There are various sources of finance that are available within the company in order to raise its finance. Thus, some of the internal and external sources of finance through which Sweet Menu restaurant can raise its finance are as follows:-

Internal sources of finance

Retained earnings: Sweet Menu restaurant can raise its capital by using retained earning available with them. Retained profit is the part of profit which is kept as a reserve by the company for the future use (Arnold, 2011).

Owner's investment: Owner investment is the capital that is incurred by the owner itself as a start-up or additional capital. This can also be termed as the personal saving of owner of the company.

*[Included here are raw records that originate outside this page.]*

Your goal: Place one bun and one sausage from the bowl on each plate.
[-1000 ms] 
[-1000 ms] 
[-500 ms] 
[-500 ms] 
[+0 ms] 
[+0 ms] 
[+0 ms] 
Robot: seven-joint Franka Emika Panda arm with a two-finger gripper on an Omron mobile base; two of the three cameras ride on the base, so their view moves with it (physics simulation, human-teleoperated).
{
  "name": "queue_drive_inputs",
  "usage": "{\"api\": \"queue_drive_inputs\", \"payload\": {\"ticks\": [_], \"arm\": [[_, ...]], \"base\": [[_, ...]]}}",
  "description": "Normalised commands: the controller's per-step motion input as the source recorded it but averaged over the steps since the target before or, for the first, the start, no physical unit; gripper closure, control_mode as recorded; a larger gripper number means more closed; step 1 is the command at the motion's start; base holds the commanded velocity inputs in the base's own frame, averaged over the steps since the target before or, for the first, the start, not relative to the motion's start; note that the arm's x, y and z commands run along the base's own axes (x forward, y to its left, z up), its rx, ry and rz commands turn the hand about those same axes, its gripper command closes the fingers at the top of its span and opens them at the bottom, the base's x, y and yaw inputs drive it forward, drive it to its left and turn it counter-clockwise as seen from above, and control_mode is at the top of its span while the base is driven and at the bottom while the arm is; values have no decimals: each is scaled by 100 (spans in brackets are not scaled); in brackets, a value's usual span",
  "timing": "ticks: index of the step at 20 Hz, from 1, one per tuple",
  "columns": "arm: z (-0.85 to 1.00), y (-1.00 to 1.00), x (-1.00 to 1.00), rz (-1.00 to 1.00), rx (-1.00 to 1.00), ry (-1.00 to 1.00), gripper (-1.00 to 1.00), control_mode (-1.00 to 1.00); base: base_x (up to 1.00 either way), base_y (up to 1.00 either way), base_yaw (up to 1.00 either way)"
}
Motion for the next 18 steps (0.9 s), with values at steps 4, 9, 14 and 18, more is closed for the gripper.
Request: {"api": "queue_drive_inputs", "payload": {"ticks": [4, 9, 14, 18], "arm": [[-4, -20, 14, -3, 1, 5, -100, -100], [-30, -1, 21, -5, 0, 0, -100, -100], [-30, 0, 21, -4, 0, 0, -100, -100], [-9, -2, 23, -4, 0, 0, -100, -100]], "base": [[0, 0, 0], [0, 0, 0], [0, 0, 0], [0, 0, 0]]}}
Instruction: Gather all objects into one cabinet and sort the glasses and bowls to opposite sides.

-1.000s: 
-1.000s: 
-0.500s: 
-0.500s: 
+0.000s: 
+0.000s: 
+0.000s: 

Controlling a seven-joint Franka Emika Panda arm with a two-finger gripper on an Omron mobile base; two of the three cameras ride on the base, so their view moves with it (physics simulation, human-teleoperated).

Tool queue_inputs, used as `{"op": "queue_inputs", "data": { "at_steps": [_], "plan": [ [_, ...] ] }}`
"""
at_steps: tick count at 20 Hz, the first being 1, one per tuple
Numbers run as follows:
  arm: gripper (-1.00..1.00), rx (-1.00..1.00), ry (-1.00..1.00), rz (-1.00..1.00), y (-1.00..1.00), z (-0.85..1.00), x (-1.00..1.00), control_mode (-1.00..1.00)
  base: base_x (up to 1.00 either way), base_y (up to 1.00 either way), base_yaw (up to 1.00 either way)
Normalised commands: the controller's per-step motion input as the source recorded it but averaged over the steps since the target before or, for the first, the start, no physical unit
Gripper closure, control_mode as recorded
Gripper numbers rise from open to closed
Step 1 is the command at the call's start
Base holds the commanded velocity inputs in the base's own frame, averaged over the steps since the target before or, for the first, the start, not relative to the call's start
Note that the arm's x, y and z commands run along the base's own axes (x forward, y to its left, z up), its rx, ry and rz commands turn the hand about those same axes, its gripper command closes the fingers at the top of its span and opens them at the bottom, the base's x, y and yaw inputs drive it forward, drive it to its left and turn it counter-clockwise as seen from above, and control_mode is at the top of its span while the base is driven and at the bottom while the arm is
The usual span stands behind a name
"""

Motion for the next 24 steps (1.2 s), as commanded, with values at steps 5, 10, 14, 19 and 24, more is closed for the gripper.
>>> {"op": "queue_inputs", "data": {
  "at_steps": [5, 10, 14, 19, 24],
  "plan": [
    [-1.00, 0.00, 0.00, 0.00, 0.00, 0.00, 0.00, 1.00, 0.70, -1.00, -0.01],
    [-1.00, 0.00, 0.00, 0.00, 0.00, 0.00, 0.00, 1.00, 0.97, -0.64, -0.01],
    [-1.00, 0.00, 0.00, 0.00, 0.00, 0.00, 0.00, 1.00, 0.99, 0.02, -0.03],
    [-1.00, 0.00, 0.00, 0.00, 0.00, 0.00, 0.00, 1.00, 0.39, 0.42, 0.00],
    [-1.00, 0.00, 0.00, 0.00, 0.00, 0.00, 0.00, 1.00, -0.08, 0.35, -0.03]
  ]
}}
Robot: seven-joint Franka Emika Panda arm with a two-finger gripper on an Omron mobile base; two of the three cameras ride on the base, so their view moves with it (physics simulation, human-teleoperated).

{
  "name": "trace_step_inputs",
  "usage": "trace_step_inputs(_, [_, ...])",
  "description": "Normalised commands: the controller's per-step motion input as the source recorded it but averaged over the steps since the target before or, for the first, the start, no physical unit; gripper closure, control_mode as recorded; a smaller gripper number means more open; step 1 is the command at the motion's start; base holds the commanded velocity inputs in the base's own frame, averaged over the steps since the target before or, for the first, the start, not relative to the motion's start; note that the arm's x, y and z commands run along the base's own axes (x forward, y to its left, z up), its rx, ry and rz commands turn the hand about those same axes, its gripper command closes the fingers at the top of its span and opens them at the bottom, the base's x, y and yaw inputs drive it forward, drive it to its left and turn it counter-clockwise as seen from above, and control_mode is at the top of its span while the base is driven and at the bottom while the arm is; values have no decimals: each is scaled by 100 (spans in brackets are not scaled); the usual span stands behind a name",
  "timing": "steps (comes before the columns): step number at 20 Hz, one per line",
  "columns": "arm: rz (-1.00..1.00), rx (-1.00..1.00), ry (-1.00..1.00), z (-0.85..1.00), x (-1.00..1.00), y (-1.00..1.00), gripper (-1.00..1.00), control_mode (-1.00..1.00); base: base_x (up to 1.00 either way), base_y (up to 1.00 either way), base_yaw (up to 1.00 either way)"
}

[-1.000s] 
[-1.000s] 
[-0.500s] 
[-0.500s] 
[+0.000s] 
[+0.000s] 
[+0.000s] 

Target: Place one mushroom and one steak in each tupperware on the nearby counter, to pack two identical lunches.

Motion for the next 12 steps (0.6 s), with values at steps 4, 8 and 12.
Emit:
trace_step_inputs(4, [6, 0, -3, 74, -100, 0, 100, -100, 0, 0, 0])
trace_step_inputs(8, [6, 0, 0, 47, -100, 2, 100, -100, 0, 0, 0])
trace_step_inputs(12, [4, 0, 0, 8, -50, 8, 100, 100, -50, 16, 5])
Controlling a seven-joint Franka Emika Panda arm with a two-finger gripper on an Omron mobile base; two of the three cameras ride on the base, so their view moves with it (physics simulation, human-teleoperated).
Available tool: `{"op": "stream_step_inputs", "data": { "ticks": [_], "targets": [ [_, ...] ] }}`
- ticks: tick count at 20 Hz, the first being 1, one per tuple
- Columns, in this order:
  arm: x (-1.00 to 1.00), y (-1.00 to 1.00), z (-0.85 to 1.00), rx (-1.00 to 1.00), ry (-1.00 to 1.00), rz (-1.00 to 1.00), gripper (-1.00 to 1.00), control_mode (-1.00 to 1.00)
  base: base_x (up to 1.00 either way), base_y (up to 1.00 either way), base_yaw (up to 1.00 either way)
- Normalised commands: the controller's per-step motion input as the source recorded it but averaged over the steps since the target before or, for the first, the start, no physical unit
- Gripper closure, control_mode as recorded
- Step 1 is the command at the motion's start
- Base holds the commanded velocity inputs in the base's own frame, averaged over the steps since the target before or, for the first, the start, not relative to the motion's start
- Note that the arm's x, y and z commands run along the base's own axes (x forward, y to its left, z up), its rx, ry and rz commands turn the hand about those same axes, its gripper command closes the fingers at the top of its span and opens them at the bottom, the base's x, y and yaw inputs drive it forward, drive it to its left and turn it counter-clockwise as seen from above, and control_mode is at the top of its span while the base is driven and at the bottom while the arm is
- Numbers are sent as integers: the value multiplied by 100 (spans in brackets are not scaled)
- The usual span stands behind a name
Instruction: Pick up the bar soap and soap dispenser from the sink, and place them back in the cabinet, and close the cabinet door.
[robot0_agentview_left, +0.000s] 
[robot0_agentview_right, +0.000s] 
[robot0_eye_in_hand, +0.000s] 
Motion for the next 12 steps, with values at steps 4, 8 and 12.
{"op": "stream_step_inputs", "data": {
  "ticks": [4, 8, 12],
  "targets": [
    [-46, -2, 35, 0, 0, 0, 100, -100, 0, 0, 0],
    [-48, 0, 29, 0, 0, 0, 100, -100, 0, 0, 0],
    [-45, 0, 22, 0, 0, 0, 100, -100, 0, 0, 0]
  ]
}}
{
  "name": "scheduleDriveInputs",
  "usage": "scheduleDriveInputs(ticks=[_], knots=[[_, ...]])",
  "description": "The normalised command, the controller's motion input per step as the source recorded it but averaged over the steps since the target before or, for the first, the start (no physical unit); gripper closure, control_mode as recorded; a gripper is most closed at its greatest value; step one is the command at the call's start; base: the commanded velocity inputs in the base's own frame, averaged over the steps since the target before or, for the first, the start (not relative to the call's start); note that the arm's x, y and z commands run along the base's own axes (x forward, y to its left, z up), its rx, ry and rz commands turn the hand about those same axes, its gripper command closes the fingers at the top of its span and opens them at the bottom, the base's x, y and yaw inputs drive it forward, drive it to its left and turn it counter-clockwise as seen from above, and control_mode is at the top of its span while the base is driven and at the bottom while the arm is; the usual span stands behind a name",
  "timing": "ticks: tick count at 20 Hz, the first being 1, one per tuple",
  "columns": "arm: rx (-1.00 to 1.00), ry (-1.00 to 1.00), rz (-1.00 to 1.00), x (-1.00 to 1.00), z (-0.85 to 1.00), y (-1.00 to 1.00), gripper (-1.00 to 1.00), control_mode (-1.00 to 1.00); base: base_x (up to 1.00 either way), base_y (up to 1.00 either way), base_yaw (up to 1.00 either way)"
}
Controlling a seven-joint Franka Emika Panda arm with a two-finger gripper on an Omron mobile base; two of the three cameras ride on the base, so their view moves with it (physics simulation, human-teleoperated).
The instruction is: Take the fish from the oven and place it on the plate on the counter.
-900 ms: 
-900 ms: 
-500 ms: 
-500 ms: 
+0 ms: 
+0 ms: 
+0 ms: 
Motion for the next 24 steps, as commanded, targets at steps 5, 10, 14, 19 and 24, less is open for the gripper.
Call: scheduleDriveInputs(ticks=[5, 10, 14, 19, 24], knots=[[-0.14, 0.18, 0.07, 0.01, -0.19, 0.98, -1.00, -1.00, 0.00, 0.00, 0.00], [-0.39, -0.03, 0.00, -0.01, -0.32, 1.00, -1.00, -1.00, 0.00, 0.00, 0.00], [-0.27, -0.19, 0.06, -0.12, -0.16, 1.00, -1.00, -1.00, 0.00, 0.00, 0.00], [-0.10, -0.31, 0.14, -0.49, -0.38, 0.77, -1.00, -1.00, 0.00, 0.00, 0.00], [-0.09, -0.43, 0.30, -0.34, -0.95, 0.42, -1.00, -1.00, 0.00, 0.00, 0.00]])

Sale of fixed assets: By selling out the old or absolute fixed asset, company is able to raise its finance. Keeping the absolute machine will simply increase the cost of company.

External sources of finance

Issue of shares: This is one of the most common sources for company to raise its funds. Company can issue shares to the general public in lieu of which they can collect fund from them.

Bank Loan: This is a type of money that is borrowed by the company from bank at an agreed rate of interest over a set period of time (Beaver, McNichols and Rhie, 2005).

Hire purchase: By using this source, company can be able to use assets without purchasing it at that particular time.

Cost of different sources of finance

Retained earnings: - Sweet Menu restaurant can use this method in order to expand its business. But at the same time company is required to pay taxes on their savings. In addition to this Sweet Menu restaurant will not be able to garb any new opportunities.

Sale of fixed asset: - Sweet Menu restaurant can use this method in order to expand its business by selling the old and obsolescent assets. But at the same time it will increase the cost of the company (DRURY, 2013). Company assets will be reduced as compared to its liability. Sweet Menu restaurant can also face the loss if it is not able to sell out the asset at the deprecated value.

Issue of shares: - Company can be able to meet its long term requirement of the funds. But at the same time it will affect the cost of the company. Sweet Menu restaurant is required to pay dividend to the shareholders out of the profit earned.

Bank loan: - Sweet Menu restaurant by availing loan facility from the bank can be able to meet its urgent requirement of finance. But at the time it will affect the cost of the company. Company is required to submit the collateral security (Efendi, Srivastava and Swanson, 2007). In addition to which they are also required to pay high rate of interest to the bank. This in turn reduces the profit margin of the company.

Importance of financial planning for Sweet Menu Restaurant

To manage income available with the company more efficiently:- Financial planning of all activities in advance will assist the company to manage its available income more efficiently in order to achieve the desired objective.

To build a long term capital base and shape all the future activities related to finance: - Planning of all the financial activities in advance will aid the Sweet Menu restaurant to build a long term capital base which in turn will help the company to shape its all future activities related to the future.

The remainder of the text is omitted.